Sejarah Desa Trunyan, Pemakaman Unik Tanpa Dikubur

Desa Trunyan
pemakaman Desa Trunyan

MERCUSUAR.CO, BaliDesa Trunyan ialah sebuah desa di Kecamatan Kintamani, Bangli, bali, yang mempunyai tradisi pemakaman unik. Masyarakat yang meninggal tidak dikubur ataupun dikremasi, melainkan cuma ditaruh di bawah pohon Taru Menyan. Tumbuhan inilah yang nantinya mampu menghilangkan bau jenazah yang terletak di sana.

Tetapi, tidak semua jenazah bisa diperlakukan demikian. Ada sebagian persyaratan yang wajib dipenuhi. Simak data sepenuhnya mengenai Desa Trunyan yang dirangkum dari bermacam sumber berikut ini.

Bacaan Lainnya

Sejarah Desa Trunyan

Sejarah Desa Trunyan bermula ketika seorang Raja Surakarta memiliki 4 orang anak. Anak- anak tersebut terdiri dari 3 lelaki serta satu wanita. Sesuatu hari, keempat anak tersebut mengendus bau harum serta si anak bungsu perempuan berkata kalau bau tersebut berasal dari timur.

Mereka berempat juga berangkat mengarah arah timur sampai tiba di Bali. Perjalanan dilanjutkan hingga sampai di Gunung Batur. Si bungsu memohon izin kepada ketiga kakaknya buat menetap di situ serta mendapat gelar Ratu Ayu Mas Maketeg.

Dalam perjalanan berikutnya, terjadi pertikaian antara anak pertama serta ketiga. Pertengkaran tersebut membuat anak ketiga ditendang sampai terduduk bersila. Pose tersebut dapat dilihat ketika melangkah ke Desa Kedisan, Pura Dalem Pingit. Anak ketiga juga diberi gelar Ratu Sakti Sang Hyang Jero.

Berlanjutlah perjalan dengan tersisa 2 orang putra. Sesampainya di Danau Batur, anak kedua mau menyapa perempuan menawan yang mereka temui. Tetapi, dicegah oleh anak pertama serta terjadilah adu mulut disertai kejadian yang sama seperti sebelumnya. Pas di tempat tersebut dinamakan selaku Desa Abang Dukuh.

Anak pertama melanjutkan perjalanan sendirian, sampai akhirnya mencapai Pohon Taru Menyan. Di situ terdapat seseorang wanita yang cantik serta menawan yang mempesona.

Anak pertama mempunyai hasrat buat memilikinya, sang wanita setuju serta mereka pun menikah. Anak pertama diberi gelar Ratu Sakti Pancering Jagat.

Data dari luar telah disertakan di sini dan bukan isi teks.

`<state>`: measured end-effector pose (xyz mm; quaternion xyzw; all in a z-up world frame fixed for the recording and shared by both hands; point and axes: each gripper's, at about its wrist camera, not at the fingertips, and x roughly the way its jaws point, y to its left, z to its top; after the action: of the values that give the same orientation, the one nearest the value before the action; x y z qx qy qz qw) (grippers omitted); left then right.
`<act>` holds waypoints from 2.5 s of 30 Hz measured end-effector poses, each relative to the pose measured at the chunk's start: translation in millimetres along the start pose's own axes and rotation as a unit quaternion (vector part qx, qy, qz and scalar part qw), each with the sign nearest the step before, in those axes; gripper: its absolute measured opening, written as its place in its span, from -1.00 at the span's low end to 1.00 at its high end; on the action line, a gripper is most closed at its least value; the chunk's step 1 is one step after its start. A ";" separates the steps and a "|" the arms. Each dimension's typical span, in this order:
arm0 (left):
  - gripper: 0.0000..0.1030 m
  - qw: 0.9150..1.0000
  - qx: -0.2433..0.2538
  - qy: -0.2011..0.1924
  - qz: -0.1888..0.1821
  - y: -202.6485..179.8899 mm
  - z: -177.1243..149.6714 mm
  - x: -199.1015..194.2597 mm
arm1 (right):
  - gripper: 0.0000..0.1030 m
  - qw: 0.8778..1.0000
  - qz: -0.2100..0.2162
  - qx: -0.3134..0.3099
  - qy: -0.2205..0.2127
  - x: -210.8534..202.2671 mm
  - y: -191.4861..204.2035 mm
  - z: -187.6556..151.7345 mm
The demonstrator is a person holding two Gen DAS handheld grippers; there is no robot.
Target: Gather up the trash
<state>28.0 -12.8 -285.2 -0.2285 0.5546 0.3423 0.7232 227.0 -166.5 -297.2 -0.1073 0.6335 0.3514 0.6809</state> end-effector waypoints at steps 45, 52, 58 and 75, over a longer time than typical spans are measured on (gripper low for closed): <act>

Konon, dia jadi dewa tertinggi di Desa Trunyan. Sebaliknya, sang istri memperoleh gelar Ratu Ayu Pingit Dalam Dasar yang jadi pelindung Danau Batur.

Ratu Sakti Pancering Jagat mau mengamankan daerahnya dari ancaman pihak luar. Sehingga, pada saat ada yang meninggal, jenazahnya tidak dikubur melainkan ditaruh di dekat Pohon Taru Menyan.

Pohon itulah yang menyamarkan bau jenazah dengan menghasilkan bau harum. Dari sanalah sejarah Desa Trunyan yang diambil dari 2 kata. Taru berarti pohon serta Menyan berarti harum.

Lokasi dan Daya Tarik

Desa Trunyan merupakan suatu desa yang terletak di Kecamatan Kintamani, Kabupaten Bangli. Buat mencapai Desa Trunyan, detikers wajib menyeberang lewat Desa Kedisan memakai perahu.

Daya tarik Desa Trunyan yakni tradisi pemakaman yang sangat berbeda. Jenazah di Desa Trunyan cuma diletakkan di bawah Taru Menyan dengan dipagari anyaman bambu serta ditutupi dengan kain putih.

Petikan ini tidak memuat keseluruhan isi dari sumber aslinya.